L'Explication Prémisse
Lorsqu’un bien appartient à plusieurs personnes en indivision (par exemple après une succession) et qu’elles ne parviennent pas à se mettre d’accord pour le partager, le partage doit être effectué par un juge. C’est le cas si l’un des indivisaires refuse le partage amiable, s’il y a des contestations sur la façon de procéder ou d’achever le partage, ou encore si la loi exige une autorisation ou approbation pour un partage amiable (articles 836 et 837) et que cette autorisation fait défaut : alors le tribunal prendra les décisions nécessaires pour organiser et terminer le partage.
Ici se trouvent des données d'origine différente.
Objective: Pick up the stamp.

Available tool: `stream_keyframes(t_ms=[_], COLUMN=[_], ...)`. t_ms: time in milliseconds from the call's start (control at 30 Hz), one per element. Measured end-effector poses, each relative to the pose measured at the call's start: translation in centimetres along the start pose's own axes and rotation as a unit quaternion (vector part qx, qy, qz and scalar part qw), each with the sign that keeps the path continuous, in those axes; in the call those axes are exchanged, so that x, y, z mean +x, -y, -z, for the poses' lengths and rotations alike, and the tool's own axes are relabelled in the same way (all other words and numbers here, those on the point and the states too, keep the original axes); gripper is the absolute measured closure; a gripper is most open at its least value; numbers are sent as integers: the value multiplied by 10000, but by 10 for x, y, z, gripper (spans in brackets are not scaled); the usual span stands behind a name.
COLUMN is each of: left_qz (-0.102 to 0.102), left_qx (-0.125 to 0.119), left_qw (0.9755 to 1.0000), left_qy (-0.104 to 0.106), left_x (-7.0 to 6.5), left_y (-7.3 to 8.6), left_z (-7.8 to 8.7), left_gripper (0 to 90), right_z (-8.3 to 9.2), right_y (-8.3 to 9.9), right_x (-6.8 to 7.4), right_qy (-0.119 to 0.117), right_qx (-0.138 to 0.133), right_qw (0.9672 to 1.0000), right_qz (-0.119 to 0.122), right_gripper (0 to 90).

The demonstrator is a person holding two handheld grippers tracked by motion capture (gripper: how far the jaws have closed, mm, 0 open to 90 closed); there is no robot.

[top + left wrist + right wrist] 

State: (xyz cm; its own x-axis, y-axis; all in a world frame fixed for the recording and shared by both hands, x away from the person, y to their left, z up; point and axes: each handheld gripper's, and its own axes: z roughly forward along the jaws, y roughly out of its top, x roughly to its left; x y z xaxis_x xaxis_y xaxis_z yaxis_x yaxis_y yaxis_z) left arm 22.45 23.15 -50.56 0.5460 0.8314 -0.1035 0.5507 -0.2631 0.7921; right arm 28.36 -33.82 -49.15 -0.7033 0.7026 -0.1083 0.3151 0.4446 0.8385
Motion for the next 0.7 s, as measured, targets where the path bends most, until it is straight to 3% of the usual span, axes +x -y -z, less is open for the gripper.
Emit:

Trois frères héritent d’une maison. Deux veulent la vendre et se partager le produit de la vente, le troisième refuse catégoriquement. N’ayant pas trouvé d’accord amiable, les deux frères saisissent le tribunal. Le juge ordonne l’évaluation du bien puis organise la vente en commissaire ou attribue la maison à l’un des frères contre paiement d’une soulte aux autres — mettant ainsi fin à l’indivision malgré le refus d’un cohéritier.
- Le partage judiciaire intervient quand l’accord amiable est impossible : refus d’un indivisaire ou contestations sur la procédure ou la clôture du partage.
- Les cas prévus aux articles 836 et 837 (où l’accord amiable nécessite une autorisation/approbation) entraînent aussi un partage judiciaire si cette autorisation manque.
- Tout indivisaire peut demander au juge d’ordonner le partage lorsque l’unanimité ou l’accord fait défaut.
- Le juge organise le partage : il peut ordonner la vente, faire évaluer les biens, attribuer les lots et fixer les compensations (soultes) entre indivisaires.
- Le partage judiciaire a pour effet de mettre fin à l’indivision; il peut être plus long et coûter plus cher qu’un partage amiable, mais il règle les situations de blocage.